Dalam Tafsir al-Mishbah, ayat ini menjelaskan tentang dua golongan ketika mempunyai niat untuk menggagalkan berperang karena takut setelah mendengar pihak musuh dipimpin oleh petinggi kaum munafik, Abdullah Ibn Ubay telah meninggalkan medan perang, padahal ayat itu menjelaskan Allah adalah penolong kedua golongan itu, karena kedua golongan itu terdiri dari orang-orang yang beriman. Karena itu hendaklah hanya kepada Allah saja orang-orang mukmin bertawakal, bukan kepada yang lain apalagi kepada orang yang terdiri dari kaum munafik (M. Quraish Shihab, 2009:244).
Penafsirannya menukil dari al-Biqa`i pada penggalan terakhir ayat ini memiliki pesan yaitu Allah adalah penolong pada kedua golongan (Bani Salamah dan Bani Haritsah) itu karena mereka beriman dan berserah diri kepada Allah. Maka hendaklah semua kaum mukmin percaya dan berserah diri kepada Allah agar mereka memperoleh pertolongan_Nya. Kemudian menukil pendapat ulama yang lain yang memahami ayat “Padahal Allah adalah penolong kedua golongan itu” merupakan kecaman kepada kedua golongan itu karena bermaksud meninggalkan medan perang, padahal mereka seharusnya tahu bahwa Allah membantu orang-orang mukmin.
Dalam kitab Tafsir al-Maraghi karya Ahmad bin Musthafa al-Maraghi menafsirkan hendaknya kepada orang-orang beriman menangkal segala musibah dan bencana yang menimpa mereka dengan tawakkal kepada Allah, bukan dengan kekuatan dan kekuasaan mereka sendiri, dan bukan pula dengan para pendukung dan penolong mereka, setelah melakukan berbagai upaya dan persiapan yang diperlukan sesuai dengan hukum-hukum Allah dalam penciptaan_Nya.
Allah menjadikan sebab sebagai sebab, menciptakan sebab dan akibat, dan yang mempertemukan keduanya. Maka atas kekuasaan Allah SWT memenangkan kelompok kecil atas kelompok besar seperti saat menolong orang-orang mukmin pada perang badar, meskipun mereka jumlahnya sedikit dalam peralatan dan lainnya (Ahmad Musthafa al-Maraghi, 1946:55).

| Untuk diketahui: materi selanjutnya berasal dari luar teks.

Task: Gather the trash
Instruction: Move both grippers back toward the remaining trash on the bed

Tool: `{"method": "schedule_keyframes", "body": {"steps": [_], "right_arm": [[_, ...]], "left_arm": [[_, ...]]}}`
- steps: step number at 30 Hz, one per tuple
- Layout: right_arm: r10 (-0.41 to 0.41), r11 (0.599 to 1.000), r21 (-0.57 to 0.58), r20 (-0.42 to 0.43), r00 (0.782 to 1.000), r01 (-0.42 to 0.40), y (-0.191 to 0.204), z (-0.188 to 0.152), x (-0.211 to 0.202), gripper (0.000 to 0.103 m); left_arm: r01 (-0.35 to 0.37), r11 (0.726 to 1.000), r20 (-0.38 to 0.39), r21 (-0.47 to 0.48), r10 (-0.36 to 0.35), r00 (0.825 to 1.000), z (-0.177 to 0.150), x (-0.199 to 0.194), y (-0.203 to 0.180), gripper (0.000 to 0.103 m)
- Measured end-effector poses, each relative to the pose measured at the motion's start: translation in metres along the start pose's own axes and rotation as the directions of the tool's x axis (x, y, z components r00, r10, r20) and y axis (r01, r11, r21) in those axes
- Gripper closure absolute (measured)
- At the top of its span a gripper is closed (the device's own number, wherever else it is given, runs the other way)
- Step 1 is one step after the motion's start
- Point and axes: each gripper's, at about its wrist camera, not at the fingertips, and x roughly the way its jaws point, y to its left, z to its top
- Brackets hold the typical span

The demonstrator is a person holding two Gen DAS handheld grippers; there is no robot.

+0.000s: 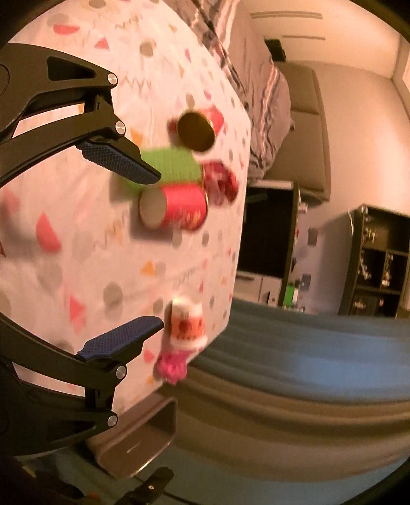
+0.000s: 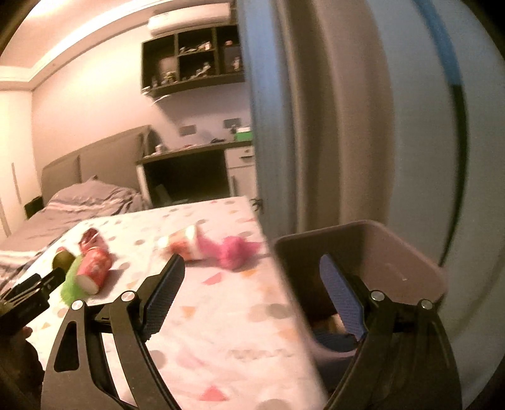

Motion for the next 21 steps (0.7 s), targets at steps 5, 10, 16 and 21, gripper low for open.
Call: {"method": "schedule_keyframes", "body": {"steps": [5,10,16,21], "right_arm": [[0.065,0.997,-0.046,-0.03,0.997,-0.066,0.04,-0.005,0.009,0.018],[0.11,0.989,-0.09,-0.055,0.992,-0.114,0.075,-0.01,0.021,0.018],[0.082,0.992,-0.094,-0.06,0.995,-0.087,0.079,-0.005,0.046,0.019],[0.013,1.0,-0.026,-0.112,0.994,-0.016,0.045,0.004,0.089,0.029]], "left_arm": [[-0.058,0.998,-0.002,-0.038,0.058,0.998,0.002,-0.003,0.036,0.019],[-0.089,0.993,-0.009,-0.073,0.088,0.996,0.005,-0.004,0.062,0.019],[-0.081,0.994,-0.015,-0.077,0.08,0.997,0.008,-0.002,0.07,0.019],[-0.04,0.996,-0.01,-0.084,0.039,0.999,0.013,0.002,0.061,0.019]]}}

Kesimpulannya adalah tawakal dalam perspektif Al-Qur`an menggunakan beberapa kalimat, seperti isim fail, fiil mudlori, dan fiil madli yang ditemukan di kitab Mu`Jam Al-Mufahras. Kalimat tersebut memiliki maknanya masing-masing. Dapat ditarik kesimpulan bahwa tawakal adalah suatu tindakan yang dapat dilakukan oleh seseorang setelah berikhtiar atau berusaha dalam perbuatan, dan tawakal hanya diperuntukkan kepada Allah Swt., bukan kepada selain-Nya.
Referensi:
Aliyah, Muhimatul, “Konsep Tawakal Dalam Tafsir Al-Kasyaf Karya Zamakhsari”, Jurnal: Qaf, 2, No.2, 2017.
Baqi, M. Fuad Abdul, “al-Mu`jam al-Mufahharos Li al-Fāzi al-Qur`an al-Karīm”, Mesir: Dar al-Hadis.
Maraghi, Ahmad Musthafa, “Tafsir al-Maraghi” Mesir: Musthafa Al-Babi Al-Halibi, 1946, Jilid 3.
Shihab, M. Quraish, “Kosakata Keagamaan”, Lentera Hati: Tangerang, 2020.
Shihab, M. Quraish, “Tafsir Al-Mishbah: Pesan. Kesan, dan Keserasian al-Qur`an”, Jakarta: Lentera Hati, 2009.
Zubaidah, Ria, Ghofur, Abdul, “Analisis Tawakal Dalam Al-Qur`an Terhadap Kesehatan Mental”, Jurnal: Pendidikan dan Pemikiran, 19, No. 1, 2024.